[Directions]
Would you return the records below character for character, without any images?

[Exercise data]
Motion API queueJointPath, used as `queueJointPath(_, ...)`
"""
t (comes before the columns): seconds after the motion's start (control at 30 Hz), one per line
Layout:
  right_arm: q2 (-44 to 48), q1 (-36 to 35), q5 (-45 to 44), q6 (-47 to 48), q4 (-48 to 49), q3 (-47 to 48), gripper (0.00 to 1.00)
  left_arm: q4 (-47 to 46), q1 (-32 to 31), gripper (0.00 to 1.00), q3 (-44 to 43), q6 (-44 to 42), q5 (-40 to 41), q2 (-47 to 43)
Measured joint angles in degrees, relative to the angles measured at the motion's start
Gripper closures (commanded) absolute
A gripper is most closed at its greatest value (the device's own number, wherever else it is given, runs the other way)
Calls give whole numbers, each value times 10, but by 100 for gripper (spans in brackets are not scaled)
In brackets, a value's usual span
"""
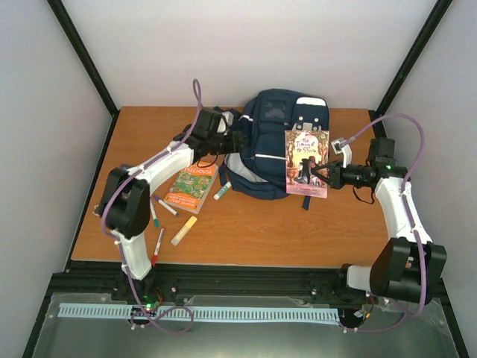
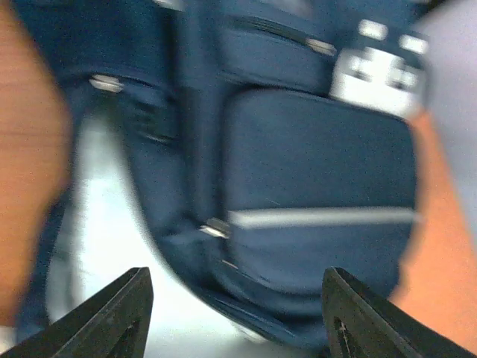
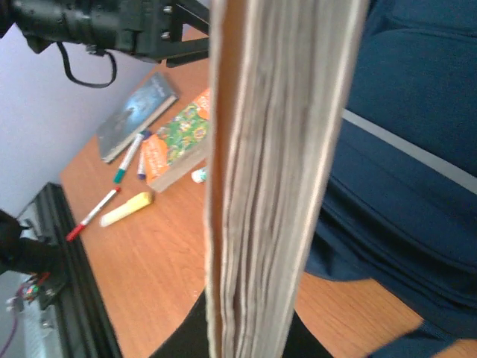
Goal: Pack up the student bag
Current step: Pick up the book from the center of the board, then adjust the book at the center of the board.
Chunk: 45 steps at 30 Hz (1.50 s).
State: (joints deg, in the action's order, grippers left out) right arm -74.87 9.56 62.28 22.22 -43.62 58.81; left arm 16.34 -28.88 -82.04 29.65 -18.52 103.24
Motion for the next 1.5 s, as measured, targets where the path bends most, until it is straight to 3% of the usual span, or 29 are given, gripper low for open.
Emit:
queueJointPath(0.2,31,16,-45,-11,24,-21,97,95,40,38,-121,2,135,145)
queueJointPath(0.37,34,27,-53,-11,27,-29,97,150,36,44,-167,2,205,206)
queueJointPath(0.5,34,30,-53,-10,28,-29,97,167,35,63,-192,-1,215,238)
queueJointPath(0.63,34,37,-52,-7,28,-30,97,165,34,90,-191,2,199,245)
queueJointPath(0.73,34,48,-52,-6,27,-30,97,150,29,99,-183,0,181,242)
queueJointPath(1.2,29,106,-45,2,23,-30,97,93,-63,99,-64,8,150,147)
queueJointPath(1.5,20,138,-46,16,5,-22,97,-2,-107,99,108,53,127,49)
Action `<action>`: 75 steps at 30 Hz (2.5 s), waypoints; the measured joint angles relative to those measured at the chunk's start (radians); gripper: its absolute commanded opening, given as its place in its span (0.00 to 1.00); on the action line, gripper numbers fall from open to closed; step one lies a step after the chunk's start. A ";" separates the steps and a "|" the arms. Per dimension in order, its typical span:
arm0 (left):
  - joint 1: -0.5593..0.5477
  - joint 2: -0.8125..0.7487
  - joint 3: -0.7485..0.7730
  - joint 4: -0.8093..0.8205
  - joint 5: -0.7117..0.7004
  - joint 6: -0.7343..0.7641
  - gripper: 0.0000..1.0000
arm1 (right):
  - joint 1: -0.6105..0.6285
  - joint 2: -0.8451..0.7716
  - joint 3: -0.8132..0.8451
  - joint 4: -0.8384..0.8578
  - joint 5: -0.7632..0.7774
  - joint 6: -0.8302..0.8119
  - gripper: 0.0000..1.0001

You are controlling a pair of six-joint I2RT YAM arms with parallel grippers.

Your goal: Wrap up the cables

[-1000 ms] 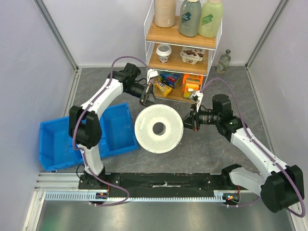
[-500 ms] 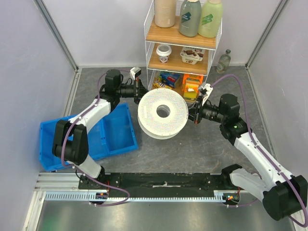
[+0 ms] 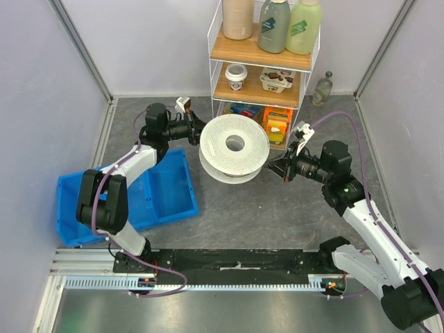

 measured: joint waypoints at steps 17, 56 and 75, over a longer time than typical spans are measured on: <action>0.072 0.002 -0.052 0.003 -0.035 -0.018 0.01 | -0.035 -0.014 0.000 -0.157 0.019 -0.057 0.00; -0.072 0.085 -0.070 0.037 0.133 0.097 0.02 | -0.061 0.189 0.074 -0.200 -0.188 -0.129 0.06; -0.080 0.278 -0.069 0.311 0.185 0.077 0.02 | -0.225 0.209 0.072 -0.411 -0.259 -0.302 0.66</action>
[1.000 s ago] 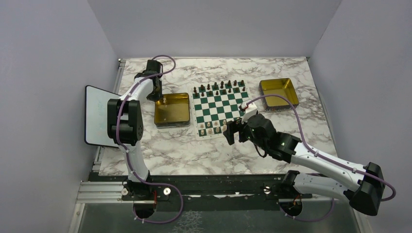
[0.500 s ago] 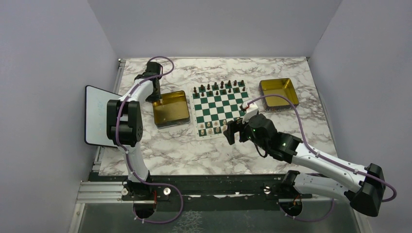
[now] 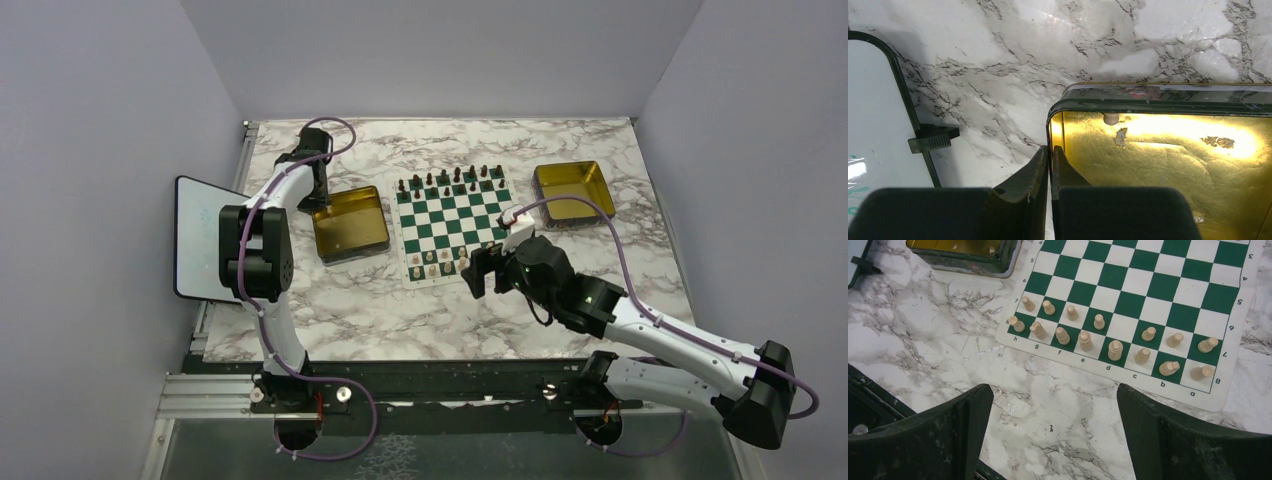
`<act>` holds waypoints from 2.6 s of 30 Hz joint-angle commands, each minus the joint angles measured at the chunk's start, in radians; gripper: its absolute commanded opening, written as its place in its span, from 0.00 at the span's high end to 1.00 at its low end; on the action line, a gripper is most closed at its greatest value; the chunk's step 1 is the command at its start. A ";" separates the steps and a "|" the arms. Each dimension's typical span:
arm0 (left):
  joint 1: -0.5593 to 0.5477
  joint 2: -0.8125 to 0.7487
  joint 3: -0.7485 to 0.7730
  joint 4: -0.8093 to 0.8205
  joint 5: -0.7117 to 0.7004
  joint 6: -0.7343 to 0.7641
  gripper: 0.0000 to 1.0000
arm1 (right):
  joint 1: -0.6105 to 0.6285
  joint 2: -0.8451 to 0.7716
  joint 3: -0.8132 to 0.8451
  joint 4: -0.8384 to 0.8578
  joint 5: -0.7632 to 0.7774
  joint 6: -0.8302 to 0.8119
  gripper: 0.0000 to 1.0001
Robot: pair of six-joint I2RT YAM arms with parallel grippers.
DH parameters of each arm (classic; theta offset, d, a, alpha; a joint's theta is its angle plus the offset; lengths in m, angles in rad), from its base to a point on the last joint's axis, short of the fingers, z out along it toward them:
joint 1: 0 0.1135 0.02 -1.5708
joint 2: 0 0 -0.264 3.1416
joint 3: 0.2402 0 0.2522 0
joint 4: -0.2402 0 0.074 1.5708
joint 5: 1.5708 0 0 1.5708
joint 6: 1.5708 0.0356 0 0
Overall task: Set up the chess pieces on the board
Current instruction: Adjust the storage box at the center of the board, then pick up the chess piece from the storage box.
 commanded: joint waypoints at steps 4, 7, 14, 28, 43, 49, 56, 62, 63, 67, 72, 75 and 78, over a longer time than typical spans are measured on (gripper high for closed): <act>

[Written solution]
Motion API queueJointPath, used as `queueJointPath(_, ...)`
"""
t (comes before the columns): seconds after the motion's start (control at 30 Hz), one per line
Layout:
  right_arm: q2 (-44 to 48), q1 (-36 to 35), q5 (-45 to 44), q6 (-47 to 48), q4 (-48 to 49), q3 (-47 to 48), gripper (0.00 to 1.00)
  left_arm: q4 (-47 to 46), q1 (-32 to 31), gripper (0.00 to 1.00), q3 (-44 to 43), q6 (-44 to 42), q5 (-40 to 41), q2 (-47 to 43)
Measured joint angles in degrees, relative to the angles measured at the motion's start
Gripper closures (commanded) absolute
A gripper is most closed at its greatest value (the device's own number, wherever else it is given, runs the other way)
Calls give whole numbers, each value times 10, but by 100 for gripper (spans in brackets are not scaled)
In brackets, a value's usual span
"""
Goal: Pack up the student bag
Current step: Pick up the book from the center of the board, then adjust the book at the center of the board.
Chunk: 45 steps at 30 Hz (1.50 s).
State: (joints deg, in the action's order, grippers left out) right arm -74.87 9.56 62.28 22.22 -43.62 58.81; left arm 16.34 -28.88 -82.04 29.65 -18.52 103.24
Motion for the next 1.5 s, as measured, targets where the path bends most, until it is straight to 3% of the usual span, or 29 are given, gripper low for open.
Emit:
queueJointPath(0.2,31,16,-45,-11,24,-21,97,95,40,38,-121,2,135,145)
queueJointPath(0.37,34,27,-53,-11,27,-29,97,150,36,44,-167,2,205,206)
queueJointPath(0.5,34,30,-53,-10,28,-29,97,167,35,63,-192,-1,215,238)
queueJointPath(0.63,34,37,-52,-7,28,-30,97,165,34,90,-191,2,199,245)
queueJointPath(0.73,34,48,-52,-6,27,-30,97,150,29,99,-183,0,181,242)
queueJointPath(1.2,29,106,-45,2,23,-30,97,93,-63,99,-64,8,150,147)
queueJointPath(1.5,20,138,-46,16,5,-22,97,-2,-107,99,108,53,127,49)
Action `<action>`: 75 steps at 30 Hz (2.5 s), waypoints; the measured joint angles relative to those measured at the chunk's start (radians); gripper: its absolute commanded opening, given as its place in its span (0.00 to 1.00); on the action line, gripper numbers fall from open to closed; step one lies a step after the chunk's start. A ";" separates the steps and a "|" the arms. Per dimension in order, its typical span:
arm0 (left):
  - joint 1: -0.5593..0.5477
  - joint 2: -0.8125..0.7487
  - joint 3: -0.7485..0.7730
  - joint 4: -0.8093..0.8205
  - joint 5: -0.7117..0.7004
  - joint 6: -0.7343..0.7641
  - gripper: 0.0000..1.0000
arm1 (right):
  - joint 1: -0.6105..0.6285
  - joint 2: -0.8451..0.7716
  - joint 3: -0.8132..0.8451
  - joint 4: -0.8384..0.8578
  - joint 5: -0.7632..0.7774
  - joint 6: -0.8302..0.8119
  - gripper: 0.0000..1.0001

You are controlling a pair of six-joint I2RT YAM arms with parallel grippers.

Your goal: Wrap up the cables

[-1000 ms] 
[-500 ms] 
[+0 ms] 

 measured: joint waypoints at steps 17, 56 and 75, over a longer time than typical spans are measured on: <action>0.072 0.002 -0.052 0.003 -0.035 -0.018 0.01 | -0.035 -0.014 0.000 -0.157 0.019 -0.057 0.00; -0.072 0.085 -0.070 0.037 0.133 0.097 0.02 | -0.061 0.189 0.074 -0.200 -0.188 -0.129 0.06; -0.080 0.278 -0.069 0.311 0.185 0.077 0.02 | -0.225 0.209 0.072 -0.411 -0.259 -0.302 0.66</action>
[1.000 s ago] 
[0.500 s ago] 
[now] 
`<act>` holds waypoints from 2.6 s of 30 Hz joint-angle commands, each minus the joint angles measured at the chunk's start, in radians; gripper: its absolute commanded opening, written as its place in its span, from 0.00 at the span's high end to 1.00 at its low end; on the action line, a gripper is most closed at its greatest value; the chunk's step 1 is the command at its start. A ";" separates the steps and a "|" the arms. Each dimension's typical span:
arm0 (left):
  joint 1: -0.5593 to 0.5477
  joint 2: -0.8125 to 0.7487
  joint 3: -0.7485 to 0.7730
  joint 4: -0.8093 to 0.8205
  joint 5: -0.7117 to 0.7004
  joint 6: -0.7343 to 0.7641
  gripper: 0.0000 to 1.0000
arm1 (right):
  joint 1: -0.6105 to 0.6285
  joint 2: -0.8451 to 0.7716
  joint 3: -0.8132 to 0.8451
  joint 4: -0.8384 to 0.8578
  joint 5: -0.7632 to 0.7774
  joint 6: -0.8302 to 0.8119
  gripper: 0.0000 to 1.0001
Robot: pair of six-joint I2RT YAM arms with parallel grippers.
DH parameters of each arm (classic; theta offset, d, a, alpha; a joint's theta is its angle plus the offset; lengths in m, angles in rad), from its base to a point on the last joint's axis, short of the fingers, z out along it toward them:
joint 1: 0 0.1135 0.02 -1.5708
joint 2: 0 0 -0.264 3.1416
joint 3: 0.2402 0 0.2522 0
joint 4: -0.2402 0 0.074 1.5708
joint 5: 1.5708 0 0 1.5708
joint 6: 1.5708 0.0356 0 0
Overall task: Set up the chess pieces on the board
Current instruction: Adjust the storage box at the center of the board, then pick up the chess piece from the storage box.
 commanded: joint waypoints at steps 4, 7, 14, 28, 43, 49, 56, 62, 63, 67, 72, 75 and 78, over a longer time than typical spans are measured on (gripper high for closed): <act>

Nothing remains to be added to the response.